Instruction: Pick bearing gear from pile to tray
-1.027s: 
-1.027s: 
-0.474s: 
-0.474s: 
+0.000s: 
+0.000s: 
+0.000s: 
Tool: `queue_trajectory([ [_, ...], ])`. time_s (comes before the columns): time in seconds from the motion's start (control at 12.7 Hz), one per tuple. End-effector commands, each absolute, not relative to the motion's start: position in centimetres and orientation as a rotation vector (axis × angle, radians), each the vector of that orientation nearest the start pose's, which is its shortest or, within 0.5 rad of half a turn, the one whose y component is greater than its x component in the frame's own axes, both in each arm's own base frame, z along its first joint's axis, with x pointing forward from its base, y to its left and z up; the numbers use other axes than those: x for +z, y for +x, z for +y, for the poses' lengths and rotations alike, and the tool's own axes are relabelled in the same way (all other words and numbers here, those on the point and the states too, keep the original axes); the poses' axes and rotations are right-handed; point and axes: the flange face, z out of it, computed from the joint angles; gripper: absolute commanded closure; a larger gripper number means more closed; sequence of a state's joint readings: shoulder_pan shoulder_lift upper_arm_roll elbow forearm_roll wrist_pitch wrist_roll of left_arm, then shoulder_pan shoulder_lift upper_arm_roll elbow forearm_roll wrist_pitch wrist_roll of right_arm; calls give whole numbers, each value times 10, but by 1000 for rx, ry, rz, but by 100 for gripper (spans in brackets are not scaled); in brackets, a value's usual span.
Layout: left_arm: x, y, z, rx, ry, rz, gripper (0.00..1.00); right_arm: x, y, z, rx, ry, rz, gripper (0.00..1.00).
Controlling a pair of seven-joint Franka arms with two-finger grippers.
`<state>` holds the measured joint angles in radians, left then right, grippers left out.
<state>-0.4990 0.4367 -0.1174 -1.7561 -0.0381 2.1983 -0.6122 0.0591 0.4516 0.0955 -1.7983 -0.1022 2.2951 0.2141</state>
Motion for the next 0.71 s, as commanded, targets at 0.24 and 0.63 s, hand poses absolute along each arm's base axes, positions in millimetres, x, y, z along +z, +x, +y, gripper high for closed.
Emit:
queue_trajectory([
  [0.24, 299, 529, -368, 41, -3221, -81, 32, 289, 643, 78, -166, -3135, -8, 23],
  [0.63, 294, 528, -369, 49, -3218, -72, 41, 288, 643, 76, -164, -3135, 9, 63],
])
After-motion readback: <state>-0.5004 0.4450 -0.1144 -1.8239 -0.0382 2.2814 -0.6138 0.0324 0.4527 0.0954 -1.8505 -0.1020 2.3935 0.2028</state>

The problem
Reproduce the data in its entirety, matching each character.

Your response
Instruction: Pick bearing gear from pile to tray
-1.027s: 
-1.027s: 
-0.474s: 
-0.474s: 
+0.000s: 
+0.000s: 
+0.000s: 
Tool: `queue_trajectory([ [_, ...], ])`. time_s (comes before the columns): time in seconds from the motion's start (control at 12.7 Hz), one per tuple. End-effector commands, each absolute, not relative to the motion's start: position in centimetres and orientation as a rotation vector (axis × angle, radians), each the vector of that orientation nearest the start pose's, which is its shortest or, within 0.5 rad of half a turn, the one whose y component is greater than its x component in the frame's own axes, both in each arm's own base frame, z along its first joint's axis, with x pointing forward from its base, y to its left and z up; the numbers use other axes than those: x for +z, y for +x, z for +y, for the poses' lengths and rotations alike, and the tool's own axes are relabelled in the same way (all other words and numbers here, those on the point and the states too, keep the original axes); the poses' axes and rotations are right-handed; point and axes: the flange face, z out of it, computed from the joint angles; gripper: absolute commanded closure; a larger gripper number means more closed; sequence of a state's joint readings: shoulder_pan shoulder_lift upper_arm_roll elbow forearm_roll wrist_pitch wrist_roll of left_arm, then shoulder_pan shoulder_lift upper_arm_roll elbow forearm_roll wrist_pitch wrist_roll of right_arm; calls give whole numbers, each value times 10, but by 1000 for rx, ry, rz, but by 100 for gripper (spans in brackets are not scaled); in brackets, a value's usual span.
Layout: left_arm: x, y, z, rx, ry, rz, gripper (0.00..1.00); right_arm: x, y, z, rx, ry, rz, gripper (0.00..1.00).
Controlling a pair of seven-joint Franka arms with two-finger grippers.
`<state>` holds the measured joint angles in radians, left then right, grippers left out.
<state>-0.4990 0.4367 -0.1174 -1.7561 -0.0381 2.1983 -0.6122 0.0591 0.4516 0.0955 -1.7983 -0.1022 2.2951 0.2141</state>
Motion for the next 0.71 s, as commanded, targets at 0.24 and 0.63 s, hand poses absolute along each arm's base axes, positions in millimetres, x, y, z along +z, +x, +y, gripper high for closed.
Emit:
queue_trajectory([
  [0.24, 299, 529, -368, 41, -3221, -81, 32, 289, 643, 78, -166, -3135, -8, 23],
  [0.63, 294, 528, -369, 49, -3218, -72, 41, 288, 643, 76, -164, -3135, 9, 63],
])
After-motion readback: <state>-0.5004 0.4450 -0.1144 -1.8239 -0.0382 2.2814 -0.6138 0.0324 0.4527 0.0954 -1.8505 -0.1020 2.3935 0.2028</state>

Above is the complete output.